Regular price $ 20.00

After countless hours of data driven market research it was determined that the wild success of the first Retail Simps album , “Reverberant Scratch” was 82.6% due to the cheeky and iconic album cover, as such the group was faced with a dilemma. Using focus groups funded by the Center for Odd Human Behaviour (COHB), the group surmised that the man pictured on said cover, none other than Montreal born chanteur Joe Chamandi, reminded the typical unsophisticated commoner of their ner’e do well uncle, and it is this sense of uncanny familiarity that drove people to purchase the record. Upon first needle drop it was revealed to house an abhorrent and obfuscatingly decrepit take on roots rock. Armed with this keen analytical knowledge, the band and their creative team harnessed the boundless marketability of the Trashmen, Dancing Cigarettes and 2 Live Crew to adorn their new disc with an equally palatable and deceptive frontal armour, provoking the straight laced garage rocker of yore to pay the price of entry. Once the branding and visual identity of this little package invited potential listeners in, they were met with incorrigible confusion.
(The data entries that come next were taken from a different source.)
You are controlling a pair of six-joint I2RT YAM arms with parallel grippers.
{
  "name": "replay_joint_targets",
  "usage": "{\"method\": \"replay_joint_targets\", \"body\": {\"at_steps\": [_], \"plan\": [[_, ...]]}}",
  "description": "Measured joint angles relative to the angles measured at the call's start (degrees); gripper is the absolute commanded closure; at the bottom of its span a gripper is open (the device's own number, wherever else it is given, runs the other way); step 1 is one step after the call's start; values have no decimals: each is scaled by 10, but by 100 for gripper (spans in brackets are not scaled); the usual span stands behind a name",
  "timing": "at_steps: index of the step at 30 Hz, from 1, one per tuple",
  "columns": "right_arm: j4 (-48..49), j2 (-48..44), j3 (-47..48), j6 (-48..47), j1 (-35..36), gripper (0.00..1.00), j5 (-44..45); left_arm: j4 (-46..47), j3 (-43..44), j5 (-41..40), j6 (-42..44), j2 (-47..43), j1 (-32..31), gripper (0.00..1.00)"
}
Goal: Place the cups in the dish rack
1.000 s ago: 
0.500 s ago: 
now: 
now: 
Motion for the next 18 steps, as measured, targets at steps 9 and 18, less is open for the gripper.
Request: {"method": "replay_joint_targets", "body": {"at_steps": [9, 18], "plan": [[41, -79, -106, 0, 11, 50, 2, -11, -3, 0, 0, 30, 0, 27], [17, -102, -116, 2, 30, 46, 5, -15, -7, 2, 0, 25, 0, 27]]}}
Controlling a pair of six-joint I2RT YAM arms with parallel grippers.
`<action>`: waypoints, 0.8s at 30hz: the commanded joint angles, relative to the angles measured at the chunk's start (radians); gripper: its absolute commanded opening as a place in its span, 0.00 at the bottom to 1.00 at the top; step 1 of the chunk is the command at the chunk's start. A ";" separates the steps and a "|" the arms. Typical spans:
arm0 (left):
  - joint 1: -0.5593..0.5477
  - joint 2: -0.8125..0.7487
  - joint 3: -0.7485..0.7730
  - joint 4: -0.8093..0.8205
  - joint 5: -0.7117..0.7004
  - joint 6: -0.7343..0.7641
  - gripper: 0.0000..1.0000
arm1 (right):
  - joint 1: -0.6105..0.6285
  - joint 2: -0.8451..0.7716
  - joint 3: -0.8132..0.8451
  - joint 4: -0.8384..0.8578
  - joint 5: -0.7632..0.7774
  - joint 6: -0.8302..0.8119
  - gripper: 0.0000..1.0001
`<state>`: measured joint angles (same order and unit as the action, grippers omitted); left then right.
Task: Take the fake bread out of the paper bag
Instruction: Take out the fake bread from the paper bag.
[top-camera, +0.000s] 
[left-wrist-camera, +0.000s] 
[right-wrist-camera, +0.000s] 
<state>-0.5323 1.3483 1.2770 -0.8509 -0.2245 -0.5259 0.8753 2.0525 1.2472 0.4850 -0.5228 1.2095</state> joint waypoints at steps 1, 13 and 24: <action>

You see, after being pigeonholed by the punk paparazzi as a lowly party band, the Simps were tasked with driving home their knack for fervent versatility. This new record captures a group, in the clutches of maturity, boasting their emotional depth, triumphant chops and humble servitude to the trade of rock n roll clowning. Recalling the double speak of VU’s murder mystery, the soul bent lament of Fred Cole and the bastardized funk of Minutemen, the Simps have thusly widened their sonic palate and created yet another masterpiece of the modern age. This is the southern soul of Memphian tradesmen flipped on it’s snowy head, conjuring an impure regionalism that was largely thought to be dead and gone. An alternate kind of Northern Soul with a frosty Arctic sheen. More spazzed out guitar, more howling lunacy, more heat of the moment, turnt poetry and outside the box-isms. “The Simpies have done it again!” Proclaim the industrial-indie-music-complex! Bolstered by the angelic croon of theee Simpettes and the honking heart-wrench of theee Horny Boys, Theee Retail Simpletones bring you this 82.5 % Total Punk din!